When he sought to acquire equipment to expand his bakery, he was turned down for loans by several local lending institutions. Amory Enterprises now encompasses a diverse mix of business interests, including real estate, and today Amory is a household name. It is fitting tribute to the giant of a man who founded it in 1949 that “American Bakery” is today being changed posthumously to “Amory Bakery,” in honour of Mr. Amory and, by extension, his sons who worked diligently to carry on their father’s business.
Today, Ashton and Reggie are smiling down at Ernest, thinking, “Job well done!” On behalf of the Government and people of St. Kitts and Nevis, I wish you and your family continued success and prosperity.
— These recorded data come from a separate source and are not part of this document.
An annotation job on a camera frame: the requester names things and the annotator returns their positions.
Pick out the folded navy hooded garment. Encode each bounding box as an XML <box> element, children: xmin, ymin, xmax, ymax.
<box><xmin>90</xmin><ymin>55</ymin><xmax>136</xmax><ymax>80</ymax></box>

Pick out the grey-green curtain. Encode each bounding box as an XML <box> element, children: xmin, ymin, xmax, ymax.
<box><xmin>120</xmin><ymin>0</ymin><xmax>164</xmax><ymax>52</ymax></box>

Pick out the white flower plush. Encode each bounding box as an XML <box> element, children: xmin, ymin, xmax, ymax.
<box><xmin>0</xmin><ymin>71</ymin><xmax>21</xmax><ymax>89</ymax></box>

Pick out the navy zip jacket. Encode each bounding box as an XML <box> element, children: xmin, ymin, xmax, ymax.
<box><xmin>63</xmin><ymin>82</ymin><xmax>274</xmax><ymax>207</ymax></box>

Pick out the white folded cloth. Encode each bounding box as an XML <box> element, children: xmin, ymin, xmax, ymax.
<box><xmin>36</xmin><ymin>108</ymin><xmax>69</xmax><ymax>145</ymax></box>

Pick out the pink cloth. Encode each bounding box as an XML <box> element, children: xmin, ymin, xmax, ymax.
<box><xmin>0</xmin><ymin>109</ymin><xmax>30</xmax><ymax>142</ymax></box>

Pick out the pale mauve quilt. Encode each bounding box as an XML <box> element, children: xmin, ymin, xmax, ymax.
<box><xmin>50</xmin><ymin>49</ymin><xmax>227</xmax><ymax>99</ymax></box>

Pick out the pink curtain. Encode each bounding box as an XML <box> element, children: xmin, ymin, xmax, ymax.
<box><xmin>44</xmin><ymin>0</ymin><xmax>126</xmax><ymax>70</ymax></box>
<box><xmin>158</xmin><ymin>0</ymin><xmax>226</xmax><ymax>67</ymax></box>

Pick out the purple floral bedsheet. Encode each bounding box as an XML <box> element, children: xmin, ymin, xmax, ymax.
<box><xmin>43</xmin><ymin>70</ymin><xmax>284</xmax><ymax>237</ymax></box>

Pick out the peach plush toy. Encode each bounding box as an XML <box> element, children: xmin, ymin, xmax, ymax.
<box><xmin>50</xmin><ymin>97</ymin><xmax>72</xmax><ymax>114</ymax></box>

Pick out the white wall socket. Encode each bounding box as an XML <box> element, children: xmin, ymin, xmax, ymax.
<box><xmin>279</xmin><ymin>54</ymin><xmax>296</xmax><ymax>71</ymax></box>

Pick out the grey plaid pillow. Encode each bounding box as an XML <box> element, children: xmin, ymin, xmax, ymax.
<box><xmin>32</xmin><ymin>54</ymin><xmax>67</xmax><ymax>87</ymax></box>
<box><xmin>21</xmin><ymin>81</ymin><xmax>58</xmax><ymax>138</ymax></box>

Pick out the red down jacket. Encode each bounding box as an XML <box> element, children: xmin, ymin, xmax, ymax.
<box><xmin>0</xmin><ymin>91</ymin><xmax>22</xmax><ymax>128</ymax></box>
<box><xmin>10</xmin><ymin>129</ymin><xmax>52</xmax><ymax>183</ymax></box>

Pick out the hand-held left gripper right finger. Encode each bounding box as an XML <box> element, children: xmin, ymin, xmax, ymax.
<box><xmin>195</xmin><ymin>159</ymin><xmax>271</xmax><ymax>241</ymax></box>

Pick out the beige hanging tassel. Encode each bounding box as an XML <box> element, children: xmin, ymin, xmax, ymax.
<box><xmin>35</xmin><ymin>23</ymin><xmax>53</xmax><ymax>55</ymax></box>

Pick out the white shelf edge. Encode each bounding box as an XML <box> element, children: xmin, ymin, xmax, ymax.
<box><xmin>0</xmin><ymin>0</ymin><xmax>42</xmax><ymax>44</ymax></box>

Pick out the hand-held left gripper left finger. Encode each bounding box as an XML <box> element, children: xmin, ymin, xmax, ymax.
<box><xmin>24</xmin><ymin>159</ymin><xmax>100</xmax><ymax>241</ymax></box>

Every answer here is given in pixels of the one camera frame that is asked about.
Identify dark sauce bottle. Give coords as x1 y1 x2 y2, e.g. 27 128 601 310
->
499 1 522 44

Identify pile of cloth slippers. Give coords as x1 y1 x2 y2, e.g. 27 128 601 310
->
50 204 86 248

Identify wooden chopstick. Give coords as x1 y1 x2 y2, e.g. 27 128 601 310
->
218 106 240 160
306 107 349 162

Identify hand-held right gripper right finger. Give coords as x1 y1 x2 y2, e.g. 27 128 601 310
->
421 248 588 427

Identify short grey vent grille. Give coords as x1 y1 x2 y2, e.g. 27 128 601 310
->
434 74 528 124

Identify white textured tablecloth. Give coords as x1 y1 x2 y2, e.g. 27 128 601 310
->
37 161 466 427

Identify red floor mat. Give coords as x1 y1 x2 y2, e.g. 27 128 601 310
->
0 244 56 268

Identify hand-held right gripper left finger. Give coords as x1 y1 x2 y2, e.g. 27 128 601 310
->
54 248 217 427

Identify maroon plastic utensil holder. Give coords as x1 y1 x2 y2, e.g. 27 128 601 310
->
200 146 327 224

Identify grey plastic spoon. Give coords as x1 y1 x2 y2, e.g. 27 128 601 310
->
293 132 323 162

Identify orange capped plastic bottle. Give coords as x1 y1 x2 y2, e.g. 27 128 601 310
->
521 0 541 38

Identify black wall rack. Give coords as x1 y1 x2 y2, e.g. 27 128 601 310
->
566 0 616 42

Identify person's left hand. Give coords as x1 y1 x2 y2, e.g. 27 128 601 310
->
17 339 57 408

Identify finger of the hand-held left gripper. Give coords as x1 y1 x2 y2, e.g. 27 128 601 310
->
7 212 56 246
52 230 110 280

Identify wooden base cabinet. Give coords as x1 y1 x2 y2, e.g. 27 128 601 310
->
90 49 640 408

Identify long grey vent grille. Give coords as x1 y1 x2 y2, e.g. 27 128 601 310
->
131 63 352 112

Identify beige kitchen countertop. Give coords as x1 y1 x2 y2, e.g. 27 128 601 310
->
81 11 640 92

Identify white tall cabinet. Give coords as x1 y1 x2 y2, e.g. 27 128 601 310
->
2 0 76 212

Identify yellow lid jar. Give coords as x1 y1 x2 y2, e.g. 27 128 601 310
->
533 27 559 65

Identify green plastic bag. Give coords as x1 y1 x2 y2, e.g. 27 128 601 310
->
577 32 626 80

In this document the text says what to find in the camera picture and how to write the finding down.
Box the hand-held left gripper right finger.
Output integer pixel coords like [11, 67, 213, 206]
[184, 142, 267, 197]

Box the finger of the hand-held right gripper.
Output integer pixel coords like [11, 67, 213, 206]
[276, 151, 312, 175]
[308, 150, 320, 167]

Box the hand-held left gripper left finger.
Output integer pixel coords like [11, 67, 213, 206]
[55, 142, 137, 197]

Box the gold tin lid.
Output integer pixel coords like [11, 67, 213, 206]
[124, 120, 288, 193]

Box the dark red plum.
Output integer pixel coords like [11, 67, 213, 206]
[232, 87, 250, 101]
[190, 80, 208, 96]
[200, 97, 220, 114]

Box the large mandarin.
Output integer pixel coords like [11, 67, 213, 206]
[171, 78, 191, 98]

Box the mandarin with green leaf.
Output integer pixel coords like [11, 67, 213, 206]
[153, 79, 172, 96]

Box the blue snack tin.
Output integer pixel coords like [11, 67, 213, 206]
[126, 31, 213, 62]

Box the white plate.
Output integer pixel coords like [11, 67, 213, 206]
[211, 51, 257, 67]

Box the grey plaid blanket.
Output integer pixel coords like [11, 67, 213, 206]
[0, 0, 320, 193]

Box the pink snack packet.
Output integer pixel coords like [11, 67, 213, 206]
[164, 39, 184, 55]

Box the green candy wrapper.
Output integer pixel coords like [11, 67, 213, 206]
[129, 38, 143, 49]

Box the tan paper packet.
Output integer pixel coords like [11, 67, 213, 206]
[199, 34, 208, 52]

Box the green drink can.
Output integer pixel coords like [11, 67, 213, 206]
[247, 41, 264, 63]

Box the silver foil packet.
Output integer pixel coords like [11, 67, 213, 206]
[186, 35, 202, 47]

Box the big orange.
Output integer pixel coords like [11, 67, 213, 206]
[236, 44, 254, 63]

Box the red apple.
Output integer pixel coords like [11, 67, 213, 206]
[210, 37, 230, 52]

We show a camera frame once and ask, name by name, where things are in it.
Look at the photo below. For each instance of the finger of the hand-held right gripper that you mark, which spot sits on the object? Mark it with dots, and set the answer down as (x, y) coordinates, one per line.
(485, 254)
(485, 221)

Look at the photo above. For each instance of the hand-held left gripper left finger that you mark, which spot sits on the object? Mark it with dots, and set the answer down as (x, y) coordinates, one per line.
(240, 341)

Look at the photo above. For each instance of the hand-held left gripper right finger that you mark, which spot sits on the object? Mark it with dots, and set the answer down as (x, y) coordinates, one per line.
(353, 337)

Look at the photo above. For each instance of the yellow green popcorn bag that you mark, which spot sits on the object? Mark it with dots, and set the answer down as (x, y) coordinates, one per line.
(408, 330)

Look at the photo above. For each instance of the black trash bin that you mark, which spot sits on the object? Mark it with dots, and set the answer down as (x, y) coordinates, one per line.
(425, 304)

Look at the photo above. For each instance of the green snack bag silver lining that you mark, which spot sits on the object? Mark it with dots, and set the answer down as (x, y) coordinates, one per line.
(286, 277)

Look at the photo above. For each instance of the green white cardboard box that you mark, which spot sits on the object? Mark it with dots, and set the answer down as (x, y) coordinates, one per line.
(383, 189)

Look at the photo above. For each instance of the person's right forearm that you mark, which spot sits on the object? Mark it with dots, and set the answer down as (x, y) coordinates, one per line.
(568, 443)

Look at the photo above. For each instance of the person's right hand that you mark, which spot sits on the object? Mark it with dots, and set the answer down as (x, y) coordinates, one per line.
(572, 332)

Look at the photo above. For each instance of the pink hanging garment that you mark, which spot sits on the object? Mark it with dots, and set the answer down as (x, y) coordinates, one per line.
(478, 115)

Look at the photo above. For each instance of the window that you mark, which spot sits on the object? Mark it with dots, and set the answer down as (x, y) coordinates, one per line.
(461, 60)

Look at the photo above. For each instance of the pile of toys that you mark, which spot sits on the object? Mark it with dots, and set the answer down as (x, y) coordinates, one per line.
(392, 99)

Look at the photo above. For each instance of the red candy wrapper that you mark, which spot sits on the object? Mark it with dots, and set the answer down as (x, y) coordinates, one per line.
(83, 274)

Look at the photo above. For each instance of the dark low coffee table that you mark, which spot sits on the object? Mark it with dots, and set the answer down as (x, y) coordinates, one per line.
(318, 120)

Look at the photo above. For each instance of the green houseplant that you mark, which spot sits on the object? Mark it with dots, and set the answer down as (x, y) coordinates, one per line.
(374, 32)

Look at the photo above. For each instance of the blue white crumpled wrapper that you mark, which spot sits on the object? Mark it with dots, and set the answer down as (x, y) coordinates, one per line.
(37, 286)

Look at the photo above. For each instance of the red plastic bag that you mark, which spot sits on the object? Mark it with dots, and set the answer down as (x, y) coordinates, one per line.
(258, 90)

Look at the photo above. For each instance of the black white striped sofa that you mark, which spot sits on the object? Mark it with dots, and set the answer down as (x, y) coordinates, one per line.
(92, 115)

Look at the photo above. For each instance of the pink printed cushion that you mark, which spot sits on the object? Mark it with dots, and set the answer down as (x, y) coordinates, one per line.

I record my profound respect to your father and to you Ernest and Reginald for what you all have accomplished while expressing gratitude to the people of this nation for their continued support. Inherent in the Amory name is an understanding of customer service and loyalty, and the Bakery’s renovation and name change represent the next phase of a remarkable journey that began with your dad’s dream of starting his own business.
May you always carry on the Amory legacy and honour the family name, for it is a name that has much goodwill in this Federation.
I praise the spirit of enterprise and entrepreneurship which the Amory’s came to personify. I hail the fact that they were a real team. A troika of Ashton, Reginald and Ernest will long be remembered for their sagacity, industry, ingenuity, innovation and patriotism.
May the legacy of Ashton Amory, and what he stood for, live on in all of us. I thank you!